_What to work on_: Reproduce the data word for word, keeping every line complete.

_Provided data_:
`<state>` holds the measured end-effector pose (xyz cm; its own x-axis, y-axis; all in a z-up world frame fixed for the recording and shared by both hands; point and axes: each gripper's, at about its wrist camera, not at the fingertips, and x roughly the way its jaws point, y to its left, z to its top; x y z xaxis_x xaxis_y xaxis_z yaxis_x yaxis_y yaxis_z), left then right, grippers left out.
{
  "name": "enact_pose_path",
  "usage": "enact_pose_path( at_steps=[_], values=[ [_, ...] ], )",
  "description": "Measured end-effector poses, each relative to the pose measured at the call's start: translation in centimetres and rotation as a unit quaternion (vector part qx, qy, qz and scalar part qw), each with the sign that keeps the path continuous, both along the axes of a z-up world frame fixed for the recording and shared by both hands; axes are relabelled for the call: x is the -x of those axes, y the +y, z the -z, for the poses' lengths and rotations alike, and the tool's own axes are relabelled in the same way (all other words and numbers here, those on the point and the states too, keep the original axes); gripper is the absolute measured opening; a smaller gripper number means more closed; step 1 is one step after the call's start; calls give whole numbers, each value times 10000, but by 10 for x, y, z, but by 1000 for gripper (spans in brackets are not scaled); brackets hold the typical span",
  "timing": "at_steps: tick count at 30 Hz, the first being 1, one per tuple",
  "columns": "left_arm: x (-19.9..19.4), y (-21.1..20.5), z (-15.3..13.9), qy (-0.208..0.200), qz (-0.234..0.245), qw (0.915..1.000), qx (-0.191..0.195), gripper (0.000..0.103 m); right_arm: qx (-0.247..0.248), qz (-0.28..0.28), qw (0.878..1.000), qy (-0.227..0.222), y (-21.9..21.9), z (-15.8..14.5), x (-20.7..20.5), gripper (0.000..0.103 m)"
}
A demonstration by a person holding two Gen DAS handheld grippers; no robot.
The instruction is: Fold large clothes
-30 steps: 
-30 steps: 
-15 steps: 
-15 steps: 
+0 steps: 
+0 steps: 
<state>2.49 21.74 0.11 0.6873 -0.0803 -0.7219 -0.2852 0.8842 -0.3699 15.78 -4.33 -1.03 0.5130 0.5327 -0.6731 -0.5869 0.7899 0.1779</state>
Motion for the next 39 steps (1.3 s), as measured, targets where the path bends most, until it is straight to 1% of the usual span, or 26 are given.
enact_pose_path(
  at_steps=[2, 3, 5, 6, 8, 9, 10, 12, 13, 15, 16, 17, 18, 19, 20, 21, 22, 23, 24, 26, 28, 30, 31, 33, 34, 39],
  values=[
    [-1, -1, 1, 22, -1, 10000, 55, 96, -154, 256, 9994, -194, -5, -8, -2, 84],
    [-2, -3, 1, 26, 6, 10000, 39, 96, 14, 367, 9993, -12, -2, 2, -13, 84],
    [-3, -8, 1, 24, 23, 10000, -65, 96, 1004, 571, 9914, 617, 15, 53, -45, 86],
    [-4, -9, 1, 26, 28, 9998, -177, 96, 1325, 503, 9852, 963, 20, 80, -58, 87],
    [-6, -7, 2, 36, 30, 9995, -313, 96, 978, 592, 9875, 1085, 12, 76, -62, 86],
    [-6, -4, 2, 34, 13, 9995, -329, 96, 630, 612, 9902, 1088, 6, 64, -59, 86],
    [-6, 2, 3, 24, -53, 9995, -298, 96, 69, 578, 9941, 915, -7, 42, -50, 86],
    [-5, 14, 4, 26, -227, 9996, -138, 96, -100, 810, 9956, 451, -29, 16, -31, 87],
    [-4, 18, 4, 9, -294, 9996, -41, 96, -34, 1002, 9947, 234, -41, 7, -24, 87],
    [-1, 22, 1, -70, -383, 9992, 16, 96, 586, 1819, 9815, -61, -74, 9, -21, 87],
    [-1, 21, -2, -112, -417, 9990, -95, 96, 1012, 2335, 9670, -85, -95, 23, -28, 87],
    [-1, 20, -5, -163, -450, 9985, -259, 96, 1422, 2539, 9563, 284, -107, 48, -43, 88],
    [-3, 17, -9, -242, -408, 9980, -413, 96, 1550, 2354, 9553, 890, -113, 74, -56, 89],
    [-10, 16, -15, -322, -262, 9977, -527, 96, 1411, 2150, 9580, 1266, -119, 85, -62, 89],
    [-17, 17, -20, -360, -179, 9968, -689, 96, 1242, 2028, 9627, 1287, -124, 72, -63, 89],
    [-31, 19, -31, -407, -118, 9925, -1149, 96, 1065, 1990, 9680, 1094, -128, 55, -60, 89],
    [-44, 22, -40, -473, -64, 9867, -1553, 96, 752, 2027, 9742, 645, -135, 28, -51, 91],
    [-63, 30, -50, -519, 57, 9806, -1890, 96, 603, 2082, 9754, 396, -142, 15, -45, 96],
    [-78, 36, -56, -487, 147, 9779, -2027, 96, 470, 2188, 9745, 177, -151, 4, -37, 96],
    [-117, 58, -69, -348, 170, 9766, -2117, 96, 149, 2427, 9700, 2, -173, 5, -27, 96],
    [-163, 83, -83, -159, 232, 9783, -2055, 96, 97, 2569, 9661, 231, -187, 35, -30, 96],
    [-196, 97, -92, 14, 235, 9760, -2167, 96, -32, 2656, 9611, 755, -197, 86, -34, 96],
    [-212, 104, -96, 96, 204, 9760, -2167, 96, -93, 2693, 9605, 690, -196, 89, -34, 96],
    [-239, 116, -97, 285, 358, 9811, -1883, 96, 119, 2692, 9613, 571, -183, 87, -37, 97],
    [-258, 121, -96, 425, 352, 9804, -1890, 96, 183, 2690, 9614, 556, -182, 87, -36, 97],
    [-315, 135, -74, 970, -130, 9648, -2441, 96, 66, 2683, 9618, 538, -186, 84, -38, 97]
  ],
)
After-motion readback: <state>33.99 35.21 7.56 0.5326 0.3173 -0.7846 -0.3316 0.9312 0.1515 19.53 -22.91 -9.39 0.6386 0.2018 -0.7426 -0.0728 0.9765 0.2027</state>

_Completed task_:
`<state>` holds the measured end-effector pose (xyz cm; its own x-axis, y-axis; all in a z-up world frame fixed for the recording and shared by both hands; point and axes: each gripper's, at about its wrist camera, not at the fingertips, and x roughly the way its jaws point, y to its left, z to its top; x y z xaxis_x xaxis_y xaxis_z yaxis_x yaxis_y yaxis_z), left then right, grippers left out.
{
  "name": "enact_pose_path",
  "usage": "enact_pose_path( at_steps=[_], values=[ [_, ...] ], )",
  "description": "Measured end-effector poses, each relative to the pose measured at the call's start: translation in centimetres and rotation as a unit quaternion (vector part qx, qy, qz and scalar part qw), each with the sign that keeps the path continuous, both along the axes of a z-up world frame fixed for the recording and shared by both hands; axes are relabelled for the call: x is the -x of those axes, y the +y, z the -z, for the poses' lengths and rotations alike, and the tool's own axes are relabelled in the same way (all other words and numbers here, those on the point and the states too, keep the original axes); gripper is the absolute measured opening; a smaller gripper number means more closed; step 1 is one step after the call's start; calls give whole numbers, each value times 10000, but by 10 for x, y, z, but by 1000 for gripper (spans in brackets are not scaled); brackets hold the typical span",
  "timing": "at_steps: tick count at 30 Hz, the first being 1, one per tuple",
  "columns": "left_arm: x (-19.9..19.4), y (-21.1..20.5), z (-15.3..13.9), qy (-0.208..0.200), qz (-0.234..0.245), qw (0.915..1.000), qx (-0.191..0.195), gripper (0.000..0.103 m); right_arm: qx (-0.247..0.248), qz (-0.28..0.28), qw (0.878..1.000), qy (-0.227..0.222), y (-21.9..21.9), z (-15.8..14.5), x (-20.7..20.5), gripper (0.000..0.103 m)"
}
A demonstration by a person holding two Gen DAS handheld grippers; no robot.
The instruction is: Fold large clothes
-30 steps: 
-30 steps: 
-15 steps: 
-15 steps: 
+0 steps: 
+0 steps: 
<state>2.49 21.74 0.11 0.6873 -0.0803 -0.7219 -0.2852 0.8842 -0.3699 15.78 -4.33 -1.03 0.5130 0.5327 -0.6731 -0.5869 0.7899 0.1779</state>
Motion for the next 39 steps (1.3 s), as measured, targets where the path bends most, until it is straight to 1% of the usual span, or 26 are given.
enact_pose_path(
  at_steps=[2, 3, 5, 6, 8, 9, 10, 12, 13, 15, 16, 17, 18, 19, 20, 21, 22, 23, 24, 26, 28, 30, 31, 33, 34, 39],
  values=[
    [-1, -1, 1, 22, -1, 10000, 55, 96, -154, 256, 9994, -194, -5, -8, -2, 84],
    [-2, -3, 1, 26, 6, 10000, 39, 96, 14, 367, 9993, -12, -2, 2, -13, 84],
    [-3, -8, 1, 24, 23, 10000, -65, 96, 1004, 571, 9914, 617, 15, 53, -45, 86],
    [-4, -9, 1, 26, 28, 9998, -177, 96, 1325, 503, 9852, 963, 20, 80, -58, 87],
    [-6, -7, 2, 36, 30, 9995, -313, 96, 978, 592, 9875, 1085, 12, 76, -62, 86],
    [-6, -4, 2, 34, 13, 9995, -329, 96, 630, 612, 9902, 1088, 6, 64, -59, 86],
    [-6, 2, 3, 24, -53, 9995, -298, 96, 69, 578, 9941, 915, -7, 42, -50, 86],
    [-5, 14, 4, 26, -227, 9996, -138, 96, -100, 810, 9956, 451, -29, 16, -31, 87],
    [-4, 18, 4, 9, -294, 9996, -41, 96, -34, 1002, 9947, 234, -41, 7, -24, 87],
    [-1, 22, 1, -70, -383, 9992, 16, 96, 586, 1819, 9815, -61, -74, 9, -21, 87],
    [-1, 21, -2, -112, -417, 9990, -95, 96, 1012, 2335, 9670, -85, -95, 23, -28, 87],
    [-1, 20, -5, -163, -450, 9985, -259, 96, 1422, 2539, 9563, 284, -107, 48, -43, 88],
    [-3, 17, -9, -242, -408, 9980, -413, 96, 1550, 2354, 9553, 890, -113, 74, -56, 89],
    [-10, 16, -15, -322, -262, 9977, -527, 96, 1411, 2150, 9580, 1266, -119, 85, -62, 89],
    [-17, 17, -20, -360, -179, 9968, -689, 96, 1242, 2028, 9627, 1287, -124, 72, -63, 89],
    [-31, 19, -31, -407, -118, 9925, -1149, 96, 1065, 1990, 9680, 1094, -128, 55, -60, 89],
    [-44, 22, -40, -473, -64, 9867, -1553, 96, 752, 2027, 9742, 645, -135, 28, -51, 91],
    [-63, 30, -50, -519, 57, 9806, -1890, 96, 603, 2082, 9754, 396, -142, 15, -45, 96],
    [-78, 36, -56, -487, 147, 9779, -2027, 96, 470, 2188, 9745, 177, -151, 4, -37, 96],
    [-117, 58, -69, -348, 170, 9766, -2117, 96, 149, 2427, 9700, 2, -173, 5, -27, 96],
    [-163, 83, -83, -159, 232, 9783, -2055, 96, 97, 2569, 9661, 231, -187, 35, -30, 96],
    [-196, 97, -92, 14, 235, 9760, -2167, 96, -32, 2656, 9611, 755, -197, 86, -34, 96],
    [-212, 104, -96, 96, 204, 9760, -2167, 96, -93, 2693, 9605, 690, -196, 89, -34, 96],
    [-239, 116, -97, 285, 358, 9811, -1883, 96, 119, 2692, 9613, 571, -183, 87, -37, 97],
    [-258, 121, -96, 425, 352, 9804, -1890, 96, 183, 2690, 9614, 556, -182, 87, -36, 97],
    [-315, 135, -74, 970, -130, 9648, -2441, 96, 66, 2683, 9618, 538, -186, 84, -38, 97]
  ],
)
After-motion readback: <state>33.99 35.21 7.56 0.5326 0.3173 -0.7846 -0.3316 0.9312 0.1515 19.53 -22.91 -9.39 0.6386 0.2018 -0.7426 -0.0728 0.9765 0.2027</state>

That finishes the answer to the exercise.